Proteins, as natural biopolymers, offer multiple clinical translational advantages: inherent biocompatibility, tunable biodegradability and low immunogenicity [12]. Notably, a large number of empirical studies have confirmed the significant affinity of albumin for the SPARC receptor, which is highly expressed on the surface of aHSCs and cancer cells [[13], [14], [15], [16]]. Meanwhile, bovine serum albumin (BSA) can undergo controlled degradation through lysosomal pathways (e.g., Cathepsin B-mediated enzymatic cleavage) to enable regulated release of encapsulated drugs [12]. Leveraging these properties, albumin-based carriers enable efficient targeting of aHSCs. Following receptor-mediated endocytosis, they achieve site-specific accumulation in fibrotic lesions, establishing an ideal platform for precision drug delivery [15,17].

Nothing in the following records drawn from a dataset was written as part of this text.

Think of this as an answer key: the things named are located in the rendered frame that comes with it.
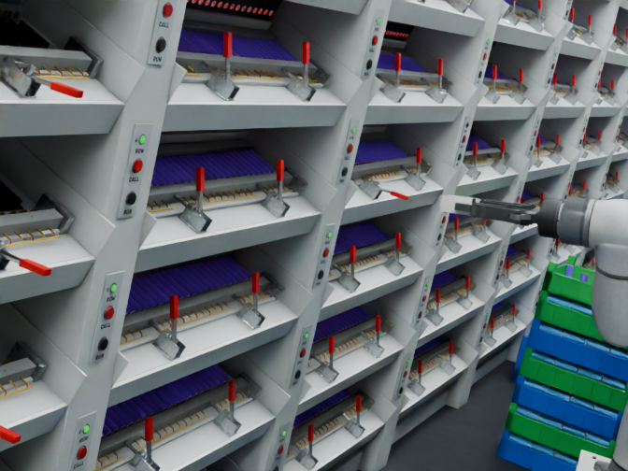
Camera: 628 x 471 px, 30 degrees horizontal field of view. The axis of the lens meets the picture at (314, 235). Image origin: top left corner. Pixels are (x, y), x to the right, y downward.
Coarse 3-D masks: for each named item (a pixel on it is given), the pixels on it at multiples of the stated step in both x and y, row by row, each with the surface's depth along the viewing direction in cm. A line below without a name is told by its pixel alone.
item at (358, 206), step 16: (368, 128) 264; (384, 128) 273; (400, 128) 276; (400, 144) 276; (416, 144) 274; (432, 160) 273; (384, 176) 253; (400, 176) 260; (432, 176) 274; (448, 176) 272; (352, 192) 217; (400, 192) 249; (416, 192) 257; (432, 192) 265; (352, 208) 223; (368, 208) 232; (384, 208) 242; (400, 208) 252
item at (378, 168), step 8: (392, 160) 258; (400, 160) 261; (408, 160) 266; (360, 168) 237; (368, 168) 241; (376, 168) 245; (384, 168) 250; (392, 168) 256; (400, 168) 261; (408, 168) 264; (352, 176) 234; (360, 176) 239; (368, 176) 244; (392, 176) 253
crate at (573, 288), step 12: (552, 264) 308; (564, 264) 322; (552, 276) 308; (564, 276) 307; (576, 276) 325; (552, 288) 308; (564, 288) 307; (576, 288) 305; (588, 288) 304; (576, 300) 306; (588, 300) 304
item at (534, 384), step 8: (528, 384) 314; (536, 384) 314; (544, 384) 315; (544, 392) 313; (552, 392) 311; (560, 392) 311; (568, 392) 312; (568, 400) 309; (576, 400) 308; (584, 400) 309; (592, 408) 307; (600, 408) 306; (608, 408) 307; (608, 416) 305; (616, 416) 304
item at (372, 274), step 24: (384, 216) 279; (336, 240) 253; (360, 240) 262; (384, 240) 273; (408, 240) 277; (336, 264) 242; (360, 264) 251; (384, 264) 262; (408, 264) 273; (336, 288) 235; (360, 288) 243; (384, 288) 256; (336, 312) 235

Luteolin (LUT, C₁₅H₁₀O₆, 3′,4′,5,7-tetrahydroxyflavone), a naturally occurring flavonoid compound, primarily exists in glycoside forms and is commonly found in various traditional Chinese medicines, vegetables, and fruits [18,19]. Substantial evidence demonstrates that LUT possesses marked hepatoprotective effects. In hepatic disease models, this compound alleviates LF by significantly inhibiting TGF-β1-induced phosphorylation of both AKT and Smad pathways, while concurrently enhancing caspase-3 activity and promoting p53 expression to induce apoptosis of aHSCs [20]. Existing studies confirm that LUT demonstrates potent antioxidant effects; however, its antioxidative mechanism in HSCs remains poorly understood. Notably, current research on the anti-fibrotic effects of LUT is predominantly confined to cellular models, with limited evidence from in vivo studies regarding its therapeutic potential against LF [21]. In addition, the anti-inflammatory effect of LUT has been confirmed [22,23].

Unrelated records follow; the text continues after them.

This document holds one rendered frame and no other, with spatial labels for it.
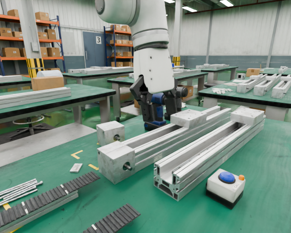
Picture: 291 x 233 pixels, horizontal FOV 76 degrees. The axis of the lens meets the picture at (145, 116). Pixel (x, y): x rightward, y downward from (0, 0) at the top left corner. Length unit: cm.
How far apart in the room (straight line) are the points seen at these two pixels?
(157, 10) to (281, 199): 62
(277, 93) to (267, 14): 1362
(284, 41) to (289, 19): 125
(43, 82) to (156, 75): 212
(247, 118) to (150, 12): 74
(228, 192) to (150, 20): 47
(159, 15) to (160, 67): 11
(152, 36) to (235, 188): 44
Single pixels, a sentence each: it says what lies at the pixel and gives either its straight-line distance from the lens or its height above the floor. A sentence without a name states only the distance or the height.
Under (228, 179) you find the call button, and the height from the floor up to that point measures 85.
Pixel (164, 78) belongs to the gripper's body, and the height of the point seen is 113.
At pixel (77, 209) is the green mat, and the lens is 60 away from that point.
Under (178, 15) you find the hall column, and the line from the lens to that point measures 1193.
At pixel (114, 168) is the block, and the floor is 84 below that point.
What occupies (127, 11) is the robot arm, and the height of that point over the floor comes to 126.
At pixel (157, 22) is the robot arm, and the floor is 125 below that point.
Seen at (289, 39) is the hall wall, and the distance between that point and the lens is 1537.
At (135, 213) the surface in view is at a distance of 52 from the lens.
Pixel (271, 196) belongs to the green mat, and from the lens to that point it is 72.
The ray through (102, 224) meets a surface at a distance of 50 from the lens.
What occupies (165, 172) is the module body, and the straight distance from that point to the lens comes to 62.
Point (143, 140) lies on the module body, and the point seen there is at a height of 85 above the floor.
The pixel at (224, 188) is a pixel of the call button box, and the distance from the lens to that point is 59.
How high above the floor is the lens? 118
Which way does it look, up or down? 18 degrees down
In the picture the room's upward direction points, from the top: straight up
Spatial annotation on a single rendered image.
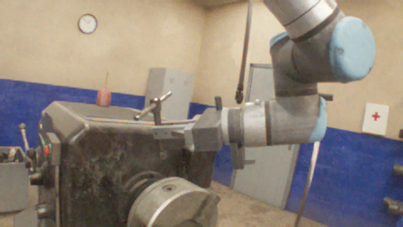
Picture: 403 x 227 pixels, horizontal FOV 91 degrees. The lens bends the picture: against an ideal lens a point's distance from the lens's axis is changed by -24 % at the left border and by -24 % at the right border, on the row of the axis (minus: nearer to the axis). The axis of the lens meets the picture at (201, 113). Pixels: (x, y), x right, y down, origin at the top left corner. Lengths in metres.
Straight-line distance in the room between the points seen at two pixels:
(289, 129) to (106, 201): 0.53
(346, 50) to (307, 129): 0.19
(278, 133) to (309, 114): 0.07
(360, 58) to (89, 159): 0.64
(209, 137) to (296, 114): 0.16
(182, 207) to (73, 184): 0.30
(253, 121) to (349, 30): 0.24
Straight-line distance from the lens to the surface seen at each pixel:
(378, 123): 3.31
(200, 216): 0.67
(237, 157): 0.52
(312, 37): 0.35
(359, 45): 0.37
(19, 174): 2.77
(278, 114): 0.48
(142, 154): 0.76
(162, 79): 4.16
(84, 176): 0.71
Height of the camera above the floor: 1.43
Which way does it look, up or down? 3 degrees down
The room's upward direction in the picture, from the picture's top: 9 degrees clockwise
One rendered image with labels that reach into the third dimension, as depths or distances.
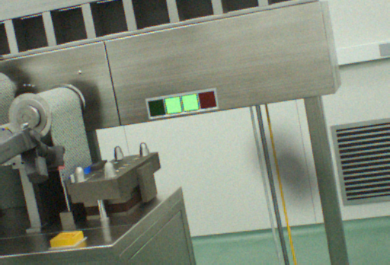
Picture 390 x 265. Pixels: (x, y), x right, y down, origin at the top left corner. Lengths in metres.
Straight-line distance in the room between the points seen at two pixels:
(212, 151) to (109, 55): 2.48
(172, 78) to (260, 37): 0.33
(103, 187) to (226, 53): 0.60
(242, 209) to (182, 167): 0.49
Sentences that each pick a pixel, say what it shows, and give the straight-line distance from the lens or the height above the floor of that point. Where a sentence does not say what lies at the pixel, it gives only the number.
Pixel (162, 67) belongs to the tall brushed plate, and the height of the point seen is 1.32.
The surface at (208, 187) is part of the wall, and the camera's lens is 5.09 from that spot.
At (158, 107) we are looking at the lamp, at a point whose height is 1.19.
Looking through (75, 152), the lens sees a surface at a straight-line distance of 2.52.
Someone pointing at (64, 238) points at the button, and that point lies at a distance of 2.15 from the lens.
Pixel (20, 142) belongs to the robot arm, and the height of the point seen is 1.21.
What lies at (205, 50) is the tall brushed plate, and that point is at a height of 1.35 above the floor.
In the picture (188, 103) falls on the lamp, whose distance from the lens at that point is 2.55.
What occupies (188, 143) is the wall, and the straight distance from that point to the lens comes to 5.05.
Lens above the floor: 1.42
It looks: 7 degrees down
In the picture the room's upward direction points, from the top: 10 degrees counter-clockwise
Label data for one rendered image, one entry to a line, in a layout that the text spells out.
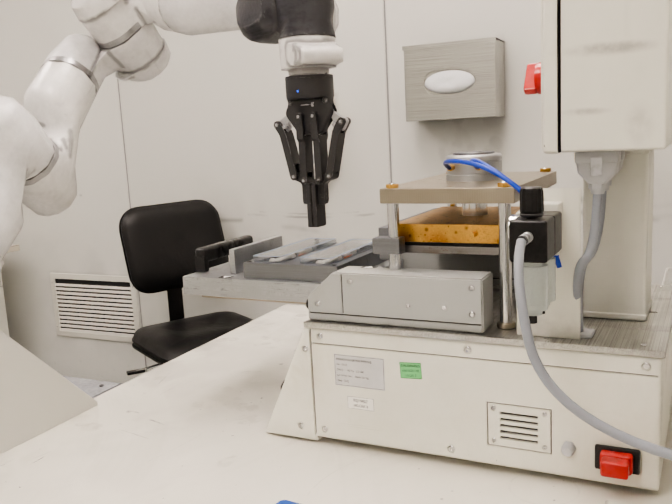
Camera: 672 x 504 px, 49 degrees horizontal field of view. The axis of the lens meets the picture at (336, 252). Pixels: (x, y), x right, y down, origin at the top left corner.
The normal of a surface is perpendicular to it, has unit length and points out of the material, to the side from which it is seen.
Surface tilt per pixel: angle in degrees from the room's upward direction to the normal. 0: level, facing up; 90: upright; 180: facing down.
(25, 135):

Cerium ions (Ce³⁺) are extensively utilized in biomaterial applications due to their superior antioxidant properties, particularly for exhibiting remarkable superoxide dismutase (SOD)-mimetic activity alongside excellent biocompatibility [[24], [25], [26]]. Furthermore, Ce³⁺ may alleviate LF by scavenging reactive oxygen species (ROS), reducing hepatic inflammatory infiltration and suppressing HSCs activation [27]. Recent studies reveal that manganese ions (Mn²⁺) can induce cellular senescence by modulating the Stimulator of Interferon Genes (STING) pathway, while promoting the expression of senescence-associated secretory phenotype (SASP) factors to enhance natural killer (NK) cell-mediated phagocytosis of senescent cells. Clinically, the in vivo distribution of Mn²⁺ can be monitored in real-time via magnetic resonance imaging (MRI), providing robust support for improving therapeutic efficacy and clinical monitoring capabilities [[28], [29], [30], [31]].

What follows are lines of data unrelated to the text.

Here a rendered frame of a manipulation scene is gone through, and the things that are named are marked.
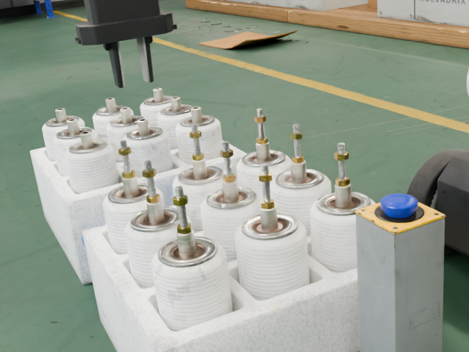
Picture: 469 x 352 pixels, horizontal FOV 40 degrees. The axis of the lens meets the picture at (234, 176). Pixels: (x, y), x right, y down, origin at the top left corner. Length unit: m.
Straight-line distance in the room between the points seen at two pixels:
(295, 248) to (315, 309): 0.08
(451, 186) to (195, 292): 0.55
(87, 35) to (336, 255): 0.43
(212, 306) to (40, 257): 0.72
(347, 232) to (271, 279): 0.12
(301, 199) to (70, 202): 0.47
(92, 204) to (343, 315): 0.57
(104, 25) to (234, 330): 0.40
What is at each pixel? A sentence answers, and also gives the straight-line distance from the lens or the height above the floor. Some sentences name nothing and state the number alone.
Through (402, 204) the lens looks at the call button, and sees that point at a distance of 0.71.
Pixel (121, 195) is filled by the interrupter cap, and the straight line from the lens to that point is 1.02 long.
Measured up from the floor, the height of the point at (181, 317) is 0.19.
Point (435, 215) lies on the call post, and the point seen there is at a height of 0.31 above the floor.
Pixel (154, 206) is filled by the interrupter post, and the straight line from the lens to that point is 0.89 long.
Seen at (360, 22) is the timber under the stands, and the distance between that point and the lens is 3.73.
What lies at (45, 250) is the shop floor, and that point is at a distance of 1.49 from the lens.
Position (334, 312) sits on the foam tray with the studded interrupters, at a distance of 0.87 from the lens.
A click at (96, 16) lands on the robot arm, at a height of 0.54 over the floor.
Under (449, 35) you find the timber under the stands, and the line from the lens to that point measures 3.23.
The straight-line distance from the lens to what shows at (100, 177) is 1.27.
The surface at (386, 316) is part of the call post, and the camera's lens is 0.76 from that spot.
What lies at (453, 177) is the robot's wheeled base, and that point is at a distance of 1.17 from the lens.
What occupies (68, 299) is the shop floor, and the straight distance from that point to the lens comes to 1.28.
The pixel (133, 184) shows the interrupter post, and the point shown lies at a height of 0.27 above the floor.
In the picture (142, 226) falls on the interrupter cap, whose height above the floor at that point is 0.25.
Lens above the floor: 0.63
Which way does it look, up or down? 21 degrees down
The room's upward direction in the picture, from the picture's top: 6 degrees counter-clockwise
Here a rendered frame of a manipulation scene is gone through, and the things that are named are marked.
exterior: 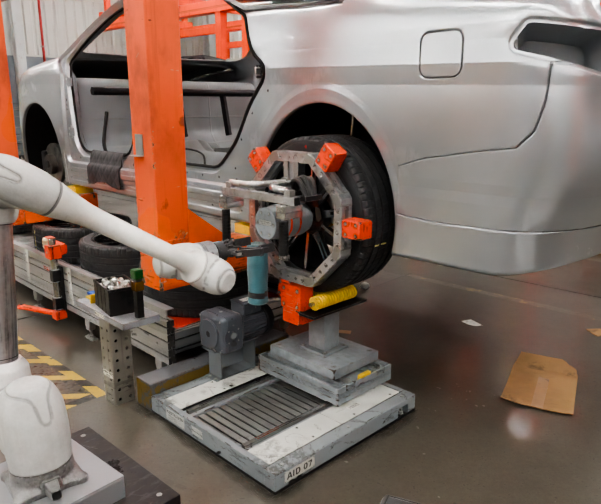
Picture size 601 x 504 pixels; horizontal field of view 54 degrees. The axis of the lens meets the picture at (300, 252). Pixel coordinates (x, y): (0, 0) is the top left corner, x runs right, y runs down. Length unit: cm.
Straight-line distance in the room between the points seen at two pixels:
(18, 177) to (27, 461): 69
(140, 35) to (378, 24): 93
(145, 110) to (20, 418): 136
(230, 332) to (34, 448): 120
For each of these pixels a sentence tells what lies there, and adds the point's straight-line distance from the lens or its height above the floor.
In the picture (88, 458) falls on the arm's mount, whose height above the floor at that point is 36.
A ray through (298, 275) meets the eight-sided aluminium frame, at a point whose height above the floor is 62.
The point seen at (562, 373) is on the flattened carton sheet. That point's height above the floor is 1.
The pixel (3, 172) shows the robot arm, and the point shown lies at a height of 115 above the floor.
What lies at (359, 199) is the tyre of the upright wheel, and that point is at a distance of 228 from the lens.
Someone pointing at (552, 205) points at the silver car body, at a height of 100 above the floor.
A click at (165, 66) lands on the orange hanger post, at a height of 145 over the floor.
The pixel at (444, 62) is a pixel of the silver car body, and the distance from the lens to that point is 214.
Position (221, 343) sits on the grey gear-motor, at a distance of 264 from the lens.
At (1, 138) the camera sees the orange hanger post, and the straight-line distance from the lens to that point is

In this research, we made use of linking chitosan (CS) and bovine serum albumin (BSA) through amide bonds and wrapping them on the surface of LUT-loaded liposomes by electrostatic adsorption (LUT@LIP-BSA). At the same time, Ce3+ and Mn2+ were encapsulated using BSA to form CMB. In LF, heightened aHSCs highly express SPARC receptors, and BSA in our synthesized dual nanosystems can induce nanoparticles to actively target aHSCs rather than hepatocytes. When treating LF, we use CMB and LUT@LIP-BSA injected 12 h tail vein interval into LF mice, they will enter the Disse space through the endothelial window of the hepatic sinusoids, in which the BSA enables them to precisely target the SPARC receptor on the surface of the aHSCs, and thus endocytosis and uptake by the aHSCs. We hypothesized that the dual delivery system would remodel the hepatic microenvironment by attenuating LF through inhibition of the transforming growth factor-β (TGF-β) signaling pathway and reducing collagen deposition and α-Smooth Muscle Actin (α-SMA) expression. Meanwhile, it exerts antioxidant effects and reduces ROS production and aHSCs activation in aHSCs by regulating Kelch-like ECH-associated protein 1 (Keap1)/nuclear factor erythroid 2-related factor 2 (Nrf2). In addition, it induced cellular senescence in aHSCs by modulating the STING pathway, as well as promoted apoptosis in aHSCs, thus synergistically reversing LF in a multifunctional manner (see Fig. 1).

Fig. 1.

Mechanism of dual nanodelivery system for the treatment of liver fibrosis.

2. Materials and methods

2.1. Materials

LUT, Ce(NO₃)3·6H₂O were acquired from Yi'en Chemical Technology Co., Ltd. in Shanghai, China. Mn(CH₃COO)2·4H₂O, CS were acquired from Macklin Biochemical Co., Ltd in Shanghai, China. BSA were acquired from Saiguo Biotechnology Co., Ltd. in Guangzhou, China. N-Hydroxy succinimide(NHS), 1-(3-Dimethylaminopropyl)-3-ethylcarbodiimide hydrochloride (EDC), Cholesterol (CHOL), Vitamin E polyethylene glycol succinate (TPGS) and coumarin 6 (C6) were acquired from Aladdin Reagent Co., Ltd., located in Shanghai, China. Egg phosphatidylcholine (EPC) were sourced from AVT(Shanghai) Pharmaceutical Tech Co., Ltd. China.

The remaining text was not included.